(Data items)
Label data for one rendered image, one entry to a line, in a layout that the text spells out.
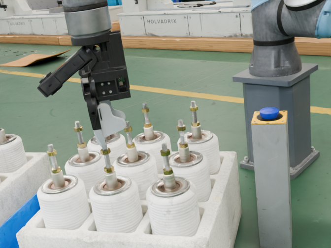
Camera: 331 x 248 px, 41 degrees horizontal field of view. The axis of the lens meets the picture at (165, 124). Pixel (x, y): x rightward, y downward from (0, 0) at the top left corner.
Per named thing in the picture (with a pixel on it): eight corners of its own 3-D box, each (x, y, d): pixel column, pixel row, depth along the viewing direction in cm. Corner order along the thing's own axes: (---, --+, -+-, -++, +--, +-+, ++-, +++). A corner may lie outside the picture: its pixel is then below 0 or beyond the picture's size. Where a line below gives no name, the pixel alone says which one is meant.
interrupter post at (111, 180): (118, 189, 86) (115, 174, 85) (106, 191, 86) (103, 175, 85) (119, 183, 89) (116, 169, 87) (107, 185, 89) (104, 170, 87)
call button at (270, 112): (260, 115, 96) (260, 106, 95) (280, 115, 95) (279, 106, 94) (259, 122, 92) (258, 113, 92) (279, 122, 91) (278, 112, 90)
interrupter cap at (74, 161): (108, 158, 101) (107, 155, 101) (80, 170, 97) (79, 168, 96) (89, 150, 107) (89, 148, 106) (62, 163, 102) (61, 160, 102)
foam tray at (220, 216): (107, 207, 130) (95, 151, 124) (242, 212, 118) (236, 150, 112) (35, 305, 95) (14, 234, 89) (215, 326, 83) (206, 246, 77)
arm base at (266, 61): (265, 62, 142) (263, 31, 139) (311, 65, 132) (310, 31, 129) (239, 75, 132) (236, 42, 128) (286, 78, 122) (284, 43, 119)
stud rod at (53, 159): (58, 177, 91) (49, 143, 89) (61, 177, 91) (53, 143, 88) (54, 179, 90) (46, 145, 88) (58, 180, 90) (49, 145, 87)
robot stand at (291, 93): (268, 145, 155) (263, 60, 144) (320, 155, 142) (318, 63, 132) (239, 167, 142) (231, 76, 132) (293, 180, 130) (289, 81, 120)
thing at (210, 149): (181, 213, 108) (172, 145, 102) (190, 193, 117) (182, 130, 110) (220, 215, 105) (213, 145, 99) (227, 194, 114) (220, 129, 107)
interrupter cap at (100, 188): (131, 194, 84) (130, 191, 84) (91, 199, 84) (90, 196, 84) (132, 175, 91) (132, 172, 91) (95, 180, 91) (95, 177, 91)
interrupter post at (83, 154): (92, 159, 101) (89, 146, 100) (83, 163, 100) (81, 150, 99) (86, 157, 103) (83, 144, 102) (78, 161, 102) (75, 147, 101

*Required action*
Each line holding "post" in the records should be copied out.

*Answer box*
interrupter post at (111, 180): (118, 189, 86) (115, 174, 85) (106, 191, 86) (103, 175, 85) (119, 183, 89) (116, 169, 87) (107, 185, 89) (104, 170, 87)
interrupter post at (83, 154): (92, 159, 101) (89, 146, 100) (83, 163, 100) (81, 150, 99) (86, 157, 103) (83, 144, 102) (78, 161, 102) (75, 147, 101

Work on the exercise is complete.